# TASK INSTRUCTIONS
Determine how many lines below contain the word "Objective", then write that number by itself.
-=-=-=-=-
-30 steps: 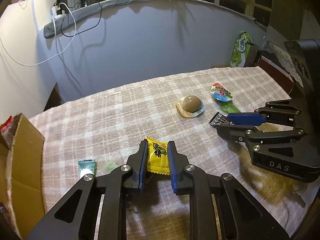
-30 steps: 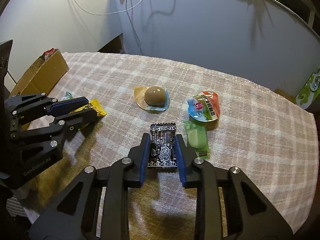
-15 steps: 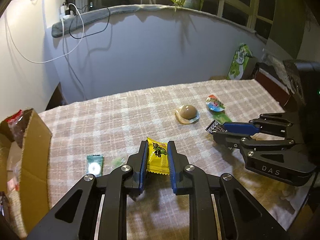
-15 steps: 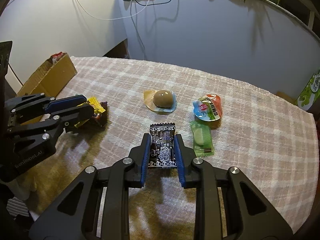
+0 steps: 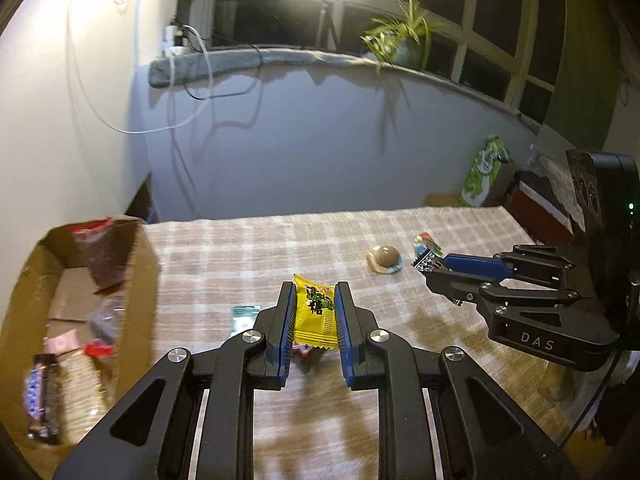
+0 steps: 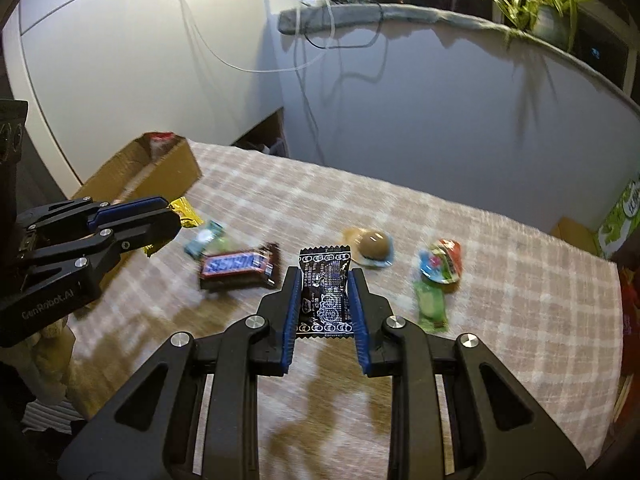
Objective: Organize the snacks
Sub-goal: 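Carry both candies over the cardboard box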
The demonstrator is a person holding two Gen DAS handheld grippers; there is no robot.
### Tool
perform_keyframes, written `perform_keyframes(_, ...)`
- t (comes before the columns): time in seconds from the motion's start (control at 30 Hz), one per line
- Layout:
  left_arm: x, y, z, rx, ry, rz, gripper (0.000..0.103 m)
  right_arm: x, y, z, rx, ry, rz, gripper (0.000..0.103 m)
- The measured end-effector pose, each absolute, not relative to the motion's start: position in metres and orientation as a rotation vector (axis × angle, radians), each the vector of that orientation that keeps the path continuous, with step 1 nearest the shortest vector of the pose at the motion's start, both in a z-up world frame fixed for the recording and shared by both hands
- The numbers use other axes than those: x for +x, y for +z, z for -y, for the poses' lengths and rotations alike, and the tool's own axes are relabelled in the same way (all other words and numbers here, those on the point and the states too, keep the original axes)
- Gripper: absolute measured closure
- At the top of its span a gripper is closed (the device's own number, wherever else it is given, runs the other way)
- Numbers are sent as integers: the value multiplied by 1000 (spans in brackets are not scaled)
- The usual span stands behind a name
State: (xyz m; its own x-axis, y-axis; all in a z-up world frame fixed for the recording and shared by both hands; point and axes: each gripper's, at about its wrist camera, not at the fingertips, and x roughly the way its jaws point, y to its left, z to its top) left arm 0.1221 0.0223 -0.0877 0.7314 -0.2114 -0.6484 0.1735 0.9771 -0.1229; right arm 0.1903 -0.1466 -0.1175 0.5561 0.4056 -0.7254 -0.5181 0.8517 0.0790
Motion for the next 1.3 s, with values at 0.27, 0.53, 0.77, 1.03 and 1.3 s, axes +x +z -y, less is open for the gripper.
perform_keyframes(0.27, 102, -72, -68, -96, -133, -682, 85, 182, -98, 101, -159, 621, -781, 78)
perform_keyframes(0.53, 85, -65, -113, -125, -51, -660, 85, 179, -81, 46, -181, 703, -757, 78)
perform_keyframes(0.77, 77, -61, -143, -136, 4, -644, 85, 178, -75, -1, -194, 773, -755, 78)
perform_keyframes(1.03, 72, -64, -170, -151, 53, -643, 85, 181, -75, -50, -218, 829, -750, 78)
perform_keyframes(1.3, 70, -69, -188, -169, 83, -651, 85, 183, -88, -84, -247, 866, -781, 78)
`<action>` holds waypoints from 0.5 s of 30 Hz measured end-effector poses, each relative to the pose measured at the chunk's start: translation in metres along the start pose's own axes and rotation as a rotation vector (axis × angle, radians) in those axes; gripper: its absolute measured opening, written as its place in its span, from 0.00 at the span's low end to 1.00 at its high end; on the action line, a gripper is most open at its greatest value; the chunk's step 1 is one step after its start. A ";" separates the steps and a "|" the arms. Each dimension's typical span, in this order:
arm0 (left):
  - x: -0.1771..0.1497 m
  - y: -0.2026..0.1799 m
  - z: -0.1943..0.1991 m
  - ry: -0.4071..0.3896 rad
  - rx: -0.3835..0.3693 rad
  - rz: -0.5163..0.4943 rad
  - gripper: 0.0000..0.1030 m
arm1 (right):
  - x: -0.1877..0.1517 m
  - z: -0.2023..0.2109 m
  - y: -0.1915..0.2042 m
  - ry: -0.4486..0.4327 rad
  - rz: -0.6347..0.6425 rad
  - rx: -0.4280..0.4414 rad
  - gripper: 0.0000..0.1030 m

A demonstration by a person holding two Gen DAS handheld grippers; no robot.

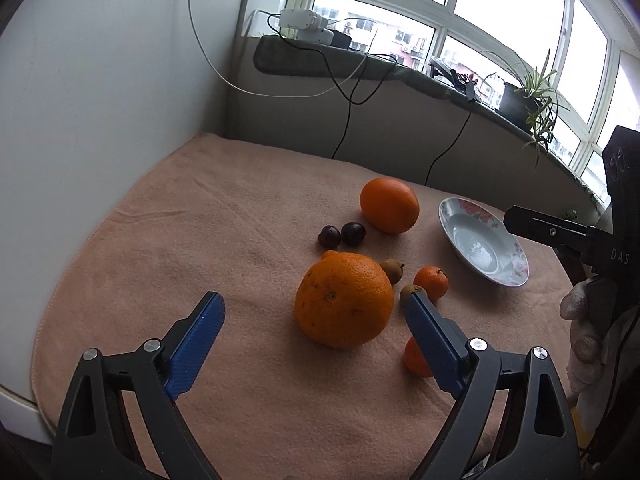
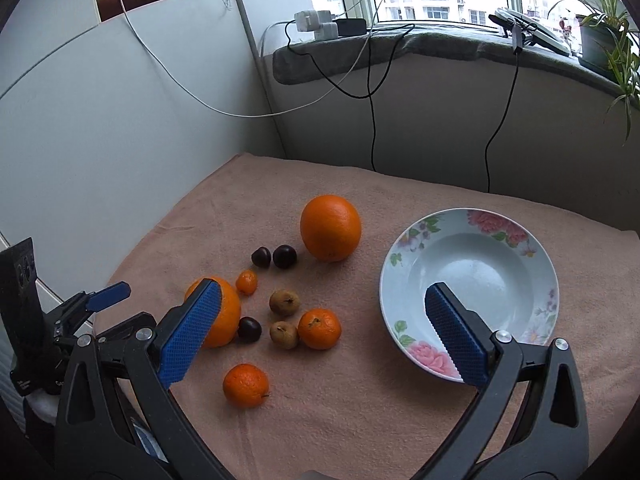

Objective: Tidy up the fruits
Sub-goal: 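Move the right gripper to the large round orange and close on it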

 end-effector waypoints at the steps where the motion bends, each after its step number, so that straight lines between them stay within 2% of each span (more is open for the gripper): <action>1: -0.002 0.000 -0.003 0.013 -0.012 0.006 0.88 | -0.001 -0.006 0.004 0.020 0.004 0.026 1.00; 10: -0.018 0.004 -0.025 0.090 -0.122 0.084 0.84 | -0.005 -0.043 0.048 0.152 0.082 0.174 0.98; 12: -0.020 0.007 -0.030 0.108 -0.143 0.104 0.78 | -0.006 -0.050 0.055 0.180 0.098 0.193 0.94; 15: -0.021 0.010 -0.033 0.114 -0.157 0.122 0.77 | -0.007 -0.061 0.064 0.223 0.112 0.226 0.89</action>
Point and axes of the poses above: each gripper's, at about its wrist camera, not at the fingertips, and z roughly against the way its jaws point, y to its left, x to its top, the point moved 4 cm from there along -z, roughly the way its jaws point
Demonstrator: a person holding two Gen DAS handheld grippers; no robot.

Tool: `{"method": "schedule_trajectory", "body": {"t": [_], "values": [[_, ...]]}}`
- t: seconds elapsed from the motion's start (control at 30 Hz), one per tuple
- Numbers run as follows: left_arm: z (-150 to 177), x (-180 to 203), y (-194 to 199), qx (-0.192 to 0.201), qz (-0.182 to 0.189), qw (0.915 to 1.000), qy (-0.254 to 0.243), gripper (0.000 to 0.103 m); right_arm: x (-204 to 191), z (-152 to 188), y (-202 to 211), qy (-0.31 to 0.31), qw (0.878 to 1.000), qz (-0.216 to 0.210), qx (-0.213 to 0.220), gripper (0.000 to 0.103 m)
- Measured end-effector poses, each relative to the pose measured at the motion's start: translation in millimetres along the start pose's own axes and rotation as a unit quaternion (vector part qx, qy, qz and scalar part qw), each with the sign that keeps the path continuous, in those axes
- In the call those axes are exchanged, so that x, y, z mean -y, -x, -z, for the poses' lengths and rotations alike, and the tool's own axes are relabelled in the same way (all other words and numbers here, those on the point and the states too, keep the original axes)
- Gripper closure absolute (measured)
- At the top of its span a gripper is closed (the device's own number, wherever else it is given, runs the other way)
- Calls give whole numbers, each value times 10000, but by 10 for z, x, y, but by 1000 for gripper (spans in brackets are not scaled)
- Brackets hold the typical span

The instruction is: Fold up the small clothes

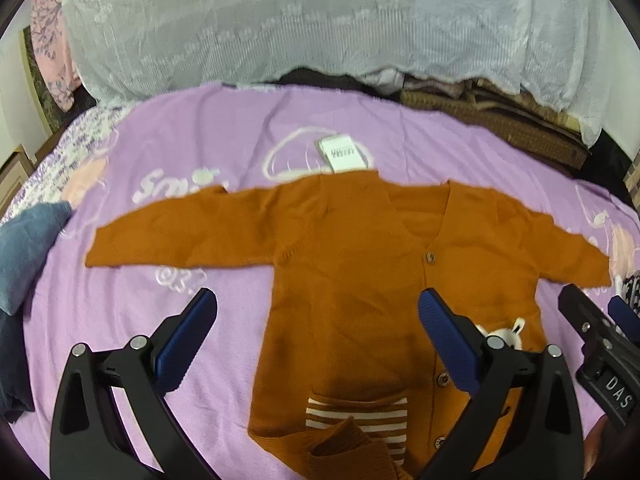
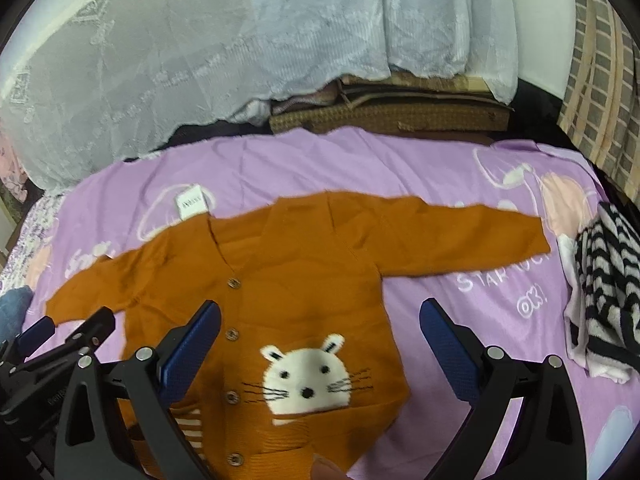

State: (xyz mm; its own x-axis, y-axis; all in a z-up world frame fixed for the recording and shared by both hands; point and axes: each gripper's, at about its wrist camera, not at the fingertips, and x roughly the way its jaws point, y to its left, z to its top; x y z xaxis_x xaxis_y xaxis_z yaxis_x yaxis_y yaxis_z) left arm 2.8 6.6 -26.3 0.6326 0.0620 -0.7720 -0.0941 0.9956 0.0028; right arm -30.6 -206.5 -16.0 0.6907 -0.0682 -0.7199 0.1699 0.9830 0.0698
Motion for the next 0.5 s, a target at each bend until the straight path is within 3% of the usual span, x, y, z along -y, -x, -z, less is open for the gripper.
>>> {"method": "schedule_trajectory", "body": {"t": [0.17, 0.3, 0.5], "values": [[187, -10, -308, -343, -206, 9990, -212, 5, 182, 197, -292, -24, 9989, 255, -401, 3], [422, -123, -601, -846, -275, 9958, -209, 5, 292, 410, -491, -41, 9965, 345, -762, 3], [705, -118, -659, -1133, -299, 9911, -637, 5, 93, 652, -509, 662, 9934, 318, -880, 3]]}}
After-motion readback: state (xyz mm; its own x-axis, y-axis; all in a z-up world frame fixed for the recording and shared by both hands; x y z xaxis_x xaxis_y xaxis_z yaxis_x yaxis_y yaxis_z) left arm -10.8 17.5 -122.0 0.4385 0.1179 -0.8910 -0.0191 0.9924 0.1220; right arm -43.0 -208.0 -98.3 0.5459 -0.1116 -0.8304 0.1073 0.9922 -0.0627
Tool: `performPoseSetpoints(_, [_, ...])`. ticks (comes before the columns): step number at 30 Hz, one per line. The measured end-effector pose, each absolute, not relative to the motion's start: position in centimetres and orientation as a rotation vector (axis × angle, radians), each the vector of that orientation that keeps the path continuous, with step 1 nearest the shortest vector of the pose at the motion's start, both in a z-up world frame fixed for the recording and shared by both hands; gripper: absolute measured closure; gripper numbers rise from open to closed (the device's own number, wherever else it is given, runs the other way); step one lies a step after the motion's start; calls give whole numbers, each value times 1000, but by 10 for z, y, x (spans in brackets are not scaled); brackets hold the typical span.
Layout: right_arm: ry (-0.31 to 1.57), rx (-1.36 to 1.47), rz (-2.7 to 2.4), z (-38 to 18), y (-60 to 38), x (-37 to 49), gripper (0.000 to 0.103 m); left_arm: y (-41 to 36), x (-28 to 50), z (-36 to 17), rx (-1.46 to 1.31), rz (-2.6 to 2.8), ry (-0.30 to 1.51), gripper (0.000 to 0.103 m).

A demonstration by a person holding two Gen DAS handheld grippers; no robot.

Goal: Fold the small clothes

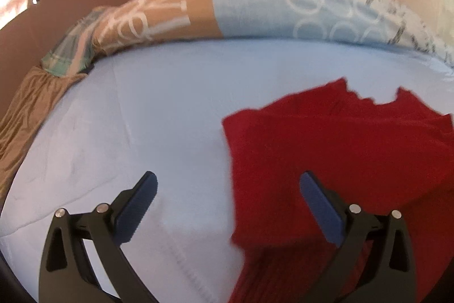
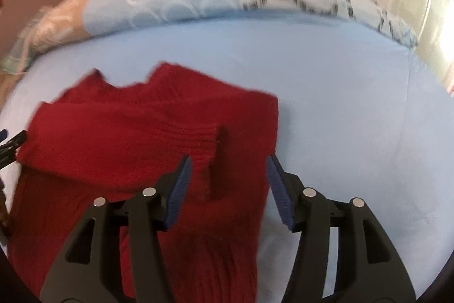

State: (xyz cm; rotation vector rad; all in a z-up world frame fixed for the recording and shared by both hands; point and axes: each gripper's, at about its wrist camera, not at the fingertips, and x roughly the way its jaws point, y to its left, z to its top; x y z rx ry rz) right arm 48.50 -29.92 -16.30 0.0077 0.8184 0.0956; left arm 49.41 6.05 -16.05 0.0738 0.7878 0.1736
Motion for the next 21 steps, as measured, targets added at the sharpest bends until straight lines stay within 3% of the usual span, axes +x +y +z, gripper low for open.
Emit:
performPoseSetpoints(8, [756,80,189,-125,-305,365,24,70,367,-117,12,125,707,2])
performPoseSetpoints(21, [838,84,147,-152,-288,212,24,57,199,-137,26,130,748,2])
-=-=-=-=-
# THE ANSWER
2